Exercise goal: Return exactly and only these lines: the first of the listing through the one containing "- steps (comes".

===============

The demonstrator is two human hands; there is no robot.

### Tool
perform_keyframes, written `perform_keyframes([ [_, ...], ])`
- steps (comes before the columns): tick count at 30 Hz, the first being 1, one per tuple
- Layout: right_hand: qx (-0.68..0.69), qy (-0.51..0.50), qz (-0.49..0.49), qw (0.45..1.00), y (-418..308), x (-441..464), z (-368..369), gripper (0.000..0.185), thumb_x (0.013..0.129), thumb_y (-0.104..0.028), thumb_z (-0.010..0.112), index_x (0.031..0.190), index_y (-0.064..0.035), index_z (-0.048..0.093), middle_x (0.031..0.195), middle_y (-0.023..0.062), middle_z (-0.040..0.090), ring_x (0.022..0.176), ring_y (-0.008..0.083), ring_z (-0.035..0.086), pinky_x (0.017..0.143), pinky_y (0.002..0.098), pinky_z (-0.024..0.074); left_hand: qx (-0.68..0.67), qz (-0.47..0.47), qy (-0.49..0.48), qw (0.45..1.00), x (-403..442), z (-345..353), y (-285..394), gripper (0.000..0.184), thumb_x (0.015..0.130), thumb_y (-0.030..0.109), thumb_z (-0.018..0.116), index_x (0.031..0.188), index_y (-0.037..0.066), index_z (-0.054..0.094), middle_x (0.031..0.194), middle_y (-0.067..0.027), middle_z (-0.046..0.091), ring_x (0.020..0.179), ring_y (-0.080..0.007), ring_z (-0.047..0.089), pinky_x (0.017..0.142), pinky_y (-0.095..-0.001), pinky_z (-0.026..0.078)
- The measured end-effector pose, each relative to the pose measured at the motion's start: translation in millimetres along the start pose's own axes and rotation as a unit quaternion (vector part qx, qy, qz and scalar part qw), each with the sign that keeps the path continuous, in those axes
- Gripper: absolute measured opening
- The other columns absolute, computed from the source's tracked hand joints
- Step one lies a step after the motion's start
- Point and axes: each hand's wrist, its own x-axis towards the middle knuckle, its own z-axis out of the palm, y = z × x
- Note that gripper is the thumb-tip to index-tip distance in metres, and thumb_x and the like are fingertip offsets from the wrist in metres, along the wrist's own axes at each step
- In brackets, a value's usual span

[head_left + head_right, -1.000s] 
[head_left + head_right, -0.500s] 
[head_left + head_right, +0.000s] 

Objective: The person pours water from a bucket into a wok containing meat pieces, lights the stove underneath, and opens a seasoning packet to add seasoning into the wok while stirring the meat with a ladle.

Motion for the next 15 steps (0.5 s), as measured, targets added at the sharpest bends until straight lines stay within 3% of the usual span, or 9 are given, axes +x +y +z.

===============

Task response:
The demonstrator is two human hands; there is no robot.

### Tool
perform_keyframes, written `perform_keyframes([ [_, ...], ])`
- steps (comes before the columns): tick count at 30 Hz, the first being 1, one per tuple

This exercise requires nothing further.